Due to popular demand, Movie Monday is back! This week, I’m reviewing a movie that was recently shown in theaters across the country. Based on the book by Laura Hillenbrand, Unbroken: Path to Redemption is the true story of Louis Zamperini, the patriot, World War II hero, and Olympian, and shows us a glimpse into how no one is beyond God’s amazing redemption.

First off, if you haven’t had the opportunity to see this movie, I would highly recommend it. Estimated release date for DVD and Amazon video is in December.

Unbroken_Poster (2).jpg

I personally couldn’t wait for the release of this movie into theaters. So when our small local theater decided to show it, I rounded up the gang, and we made a family night out of it. Complete with a big bag of buttered popcorn (yes, it’s one of my weaknesses, and yes, I did eat the entire bag, but we’ll just let that be our secret!). 😉

The movie opens with Louis Zamperini returning home after being presumed dead during World War II. We see the loving and close-knit family that rejoices when he walks through the door. Finally, all is well.

Or is it?

Little by little, we are shown how being a tortured prisoner of war affected Louis. Nightmares, flashbacks, alcoholism…will he ever be able to forget the affliction he faced at the hands of enemy?

He is given a break from his speaking circuit and heads to the beaches of Florida. It is there that he meets Cynthia. They have a whirlwind romance before marrying shortly after meeting. What will Cynthia do when she discovers the “real” Louis? A lost man with a severe alcohol problem?

I won’t give away any spoilers, but I will say that this movie is ultimately the story of God’s love for us. He never gives up on us, no matter how far we stray. He stands there always, with arms wide open, welcoming us. Through Jesus, we have the assurance of forgiveness and the hope of eternal life with Him.

It’s also a story of true love between husband and wife. Marriage isn’t always easy. But by the grace of God, true love does triumph.

There was one instance of minor foul language and some cleavage. Other than that, this is a clean movie. Because there are “memories” of the severe torture (nothing graphic) Louis experienced, this is definitely not a movie for young children.
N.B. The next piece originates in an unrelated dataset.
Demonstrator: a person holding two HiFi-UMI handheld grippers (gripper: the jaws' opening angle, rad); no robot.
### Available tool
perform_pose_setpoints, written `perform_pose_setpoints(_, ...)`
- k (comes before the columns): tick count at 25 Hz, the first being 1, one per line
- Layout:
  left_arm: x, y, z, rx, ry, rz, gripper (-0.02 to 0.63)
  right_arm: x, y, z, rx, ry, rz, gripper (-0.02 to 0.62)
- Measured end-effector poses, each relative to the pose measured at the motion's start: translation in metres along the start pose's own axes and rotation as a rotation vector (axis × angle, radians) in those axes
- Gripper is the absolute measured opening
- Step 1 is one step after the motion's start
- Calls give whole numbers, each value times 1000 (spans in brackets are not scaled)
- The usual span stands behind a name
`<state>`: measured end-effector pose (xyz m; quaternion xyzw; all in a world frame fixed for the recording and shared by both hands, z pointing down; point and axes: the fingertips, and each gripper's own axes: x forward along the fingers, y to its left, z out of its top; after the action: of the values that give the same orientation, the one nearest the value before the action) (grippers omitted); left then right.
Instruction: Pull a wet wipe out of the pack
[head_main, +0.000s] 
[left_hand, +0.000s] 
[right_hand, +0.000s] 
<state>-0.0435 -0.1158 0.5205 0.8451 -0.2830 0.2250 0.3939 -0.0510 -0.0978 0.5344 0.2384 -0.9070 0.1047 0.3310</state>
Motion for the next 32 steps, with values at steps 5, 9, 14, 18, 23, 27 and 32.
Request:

However, for teens and adults, it’s a memorable movie that begs for a second viewing.

Pureflix has created another phenomenal movie complete with forgiveness, redemption, and love; I’m proud to give this a strong five stars out of five.

Below is the trailer:

Join me a couple Mondays every month (in addition to my regular weekly blog posts) for movie reviews, from new releases to old favorites, from a Christian point of view.

Have you seen Unbroken: Path to Redemption? What were your thoughts?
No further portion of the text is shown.